● Task requirements
From the data that follows, print exactly the lines starting at the one containing "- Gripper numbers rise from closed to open" and ending at the one containing "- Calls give"; include both of them and nothing more.

● Stored data
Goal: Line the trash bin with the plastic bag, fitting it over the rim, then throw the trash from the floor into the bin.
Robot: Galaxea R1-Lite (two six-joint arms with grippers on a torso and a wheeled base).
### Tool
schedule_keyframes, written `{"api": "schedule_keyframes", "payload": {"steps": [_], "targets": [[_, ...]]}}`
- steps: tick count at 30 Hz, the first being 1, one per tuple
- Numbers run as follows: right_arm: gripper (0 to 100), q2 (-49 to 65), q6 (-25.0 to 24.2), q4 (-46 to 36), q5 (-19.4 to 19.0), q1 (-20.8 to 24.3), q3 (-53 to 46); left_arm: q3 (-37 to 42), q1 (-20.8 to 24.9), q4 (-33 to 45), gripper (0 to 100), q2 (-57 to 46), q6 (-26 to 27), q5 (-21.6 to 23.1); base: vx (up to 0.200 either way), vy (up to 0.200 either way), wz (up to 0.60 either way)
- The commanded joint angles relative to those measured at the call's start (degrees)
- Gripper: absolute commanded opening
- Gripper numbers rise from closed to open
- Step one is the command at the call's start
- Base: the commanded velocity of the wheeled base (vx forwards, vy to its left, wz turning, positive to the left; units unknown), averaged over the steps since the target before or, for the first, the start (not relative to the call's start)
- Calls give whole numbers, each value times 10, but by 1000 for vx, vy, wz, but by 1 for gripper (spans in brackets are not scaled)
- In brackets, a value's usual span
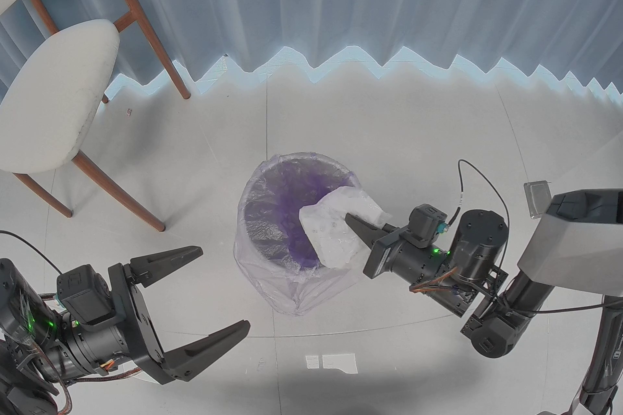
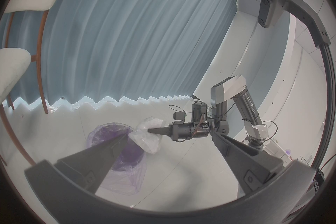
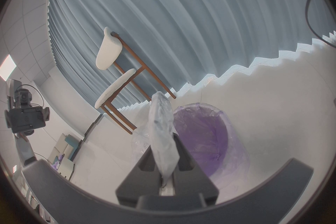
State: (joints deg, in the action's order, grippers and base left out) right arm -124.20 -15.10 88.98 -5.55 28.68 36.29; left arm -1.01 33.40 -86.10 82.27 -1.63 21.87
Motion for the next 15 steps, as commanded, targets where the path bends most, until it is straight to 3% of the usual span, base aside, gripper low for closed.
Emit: {"api": "schedule_keyframes", "payload": {"steps": [1, 15], "targets": [[0, -61, 2, 9, -1, -7, 51, 10, 0, 0, 100, -1, 0, -1, 0, 0, 0], [0, -138, 7, -40, -1, -25, 223, 10, 0, 0, 100, 0, 0, -1, 0, 0, 0]]}}
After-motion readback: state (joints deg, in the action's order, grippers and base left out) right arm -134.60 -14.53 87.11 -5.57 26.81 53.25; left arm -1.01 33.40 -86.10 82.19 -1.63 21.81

● Task answer
- Gripper numbers rise from closed to open
- Step one is the command at the call's start
- Base: the commanded velocity of the wheeled base (vx forwards, vy to its left, wz turning, positive to the left; units unknown), averaged over the steps since the target before or, for the first, the start (not relative to the call's start)
- Calls give whole numbers, each value times 10, but by 1000 for vx, vy, wz, but by 1 for gripper (spans in brackets are not scaled)

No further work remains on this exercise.